Gibt es bekannte Nebenwirkungen?
Dem Feedback und den gesammelten Statistiken nach gibt es kaum Nebenwirkungen. Eine von 100 Frauen klagte über Juckreiz. In diesem Fall war es aber unmöglich festzustellen, ob es eine Reaktion auf die Kapseln war oder die Medikamente, die sie nach der Geburt einnahm. Aleksander Rassochin, Gründer der Klinik Placeya in St. Petersburg, erzählt in einem Interview, wie er mit seiner Methode atopische Dermatitis, allergische Reaktionen und Autoimmunerkrankungen behandelte und dass er eine tolle Wirkung der Plazentatherapie sehe. Bei allergischen Reaktionen fiel auf, dass die Frauen von Parasiten befallen waren. Nach einer antiparasitären Behandlung verschwanden auch die Symptome. Wir als Plazenta-Feen bleiben aber weiterhin mit der Mutter in Kontakt und besprechen, wie sie sich fühlt und wie wir die Dosierung gestalten.
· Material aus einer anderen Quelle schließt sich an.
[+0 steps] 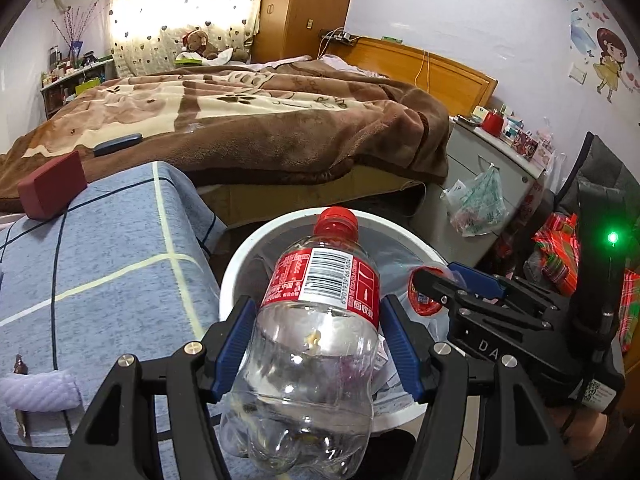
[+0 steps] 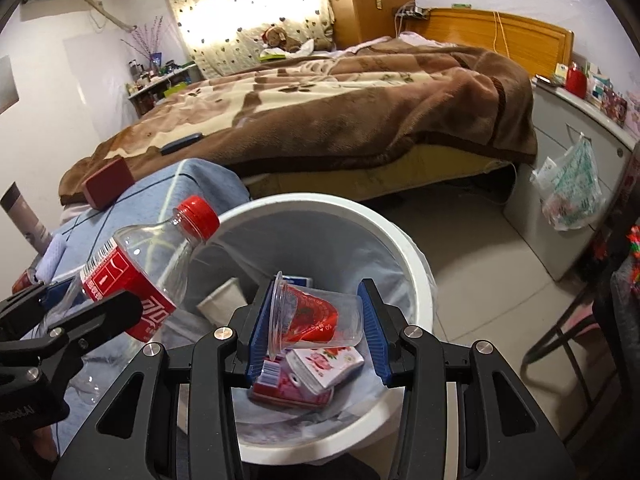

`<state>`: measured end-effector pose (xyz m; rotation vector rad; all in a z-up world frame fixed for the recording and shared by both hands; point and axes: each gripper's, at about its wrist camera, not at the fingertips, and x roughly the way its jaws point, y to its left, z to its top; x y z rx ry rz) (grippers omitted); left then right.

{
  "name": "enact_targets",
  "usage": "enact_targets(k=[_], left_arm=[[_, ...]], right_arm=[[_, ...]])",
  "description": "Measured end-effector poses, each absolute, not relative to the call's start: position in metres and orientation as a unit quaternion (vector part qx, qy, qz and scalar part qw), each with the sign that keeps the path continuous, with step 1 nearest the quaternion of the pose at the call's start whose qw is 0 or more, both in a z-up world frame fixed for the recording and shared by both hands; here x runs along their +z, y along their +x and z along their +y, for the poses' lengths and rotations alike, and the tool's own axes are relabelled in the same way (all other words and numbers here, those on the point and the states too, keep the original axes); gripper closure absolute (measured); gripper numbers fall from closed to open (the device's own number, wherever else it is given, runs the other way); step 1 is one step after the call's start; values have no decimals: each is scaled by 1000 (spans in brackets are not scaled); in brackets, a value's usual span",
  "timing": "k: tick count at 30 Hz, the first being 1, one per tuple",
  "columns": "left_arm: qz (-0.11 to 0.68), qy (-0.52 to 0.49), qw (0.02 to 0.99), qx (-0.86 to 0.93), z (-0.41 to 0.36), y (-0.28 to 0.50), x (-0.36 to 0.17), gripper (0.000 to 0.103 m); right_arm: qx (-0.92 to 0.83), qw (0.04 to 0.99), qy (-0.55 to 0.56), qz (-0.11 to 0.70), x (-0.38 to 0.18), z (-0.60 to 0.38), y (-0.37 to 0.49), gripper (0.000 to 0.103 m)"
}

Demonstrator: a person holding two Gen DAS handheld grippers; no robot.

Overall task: Collect trash
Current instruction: 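Carry the red cup and clear bottle over the white bin and release both, then move both open tools back over the table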

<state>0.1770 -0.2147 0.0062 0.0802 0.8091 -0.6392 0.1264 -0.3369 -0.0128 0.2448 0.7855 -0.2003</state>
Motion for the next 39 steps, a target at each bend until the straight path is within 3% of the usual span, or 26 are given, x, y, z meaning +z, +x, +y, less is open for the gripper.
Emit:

Du hast selbst drei Kinder, hast du auch zur Plazenta-Kapsel gegriffen?
Ich habe tatsächlich erst bei meinem dritten Kind zu Kapseln und Essenz gegriffen. Wie ich schon erzählt habe, war das Thema noch mit Scham behaftet bei der zweiten Geburt. Bei der ersten wusste ich davon nichts. Mir haben die Kapseln sehr geholfen. Ich hatte mehr Energie, ich fühlte mich schnell wieder wohl. Ich hatte außerdem nur einen kurzen Wochenfluss und ob Fluch oder Segen sei dahingestellt, meine Periode trat nach 6 Wochen wieder regelmäßig ein.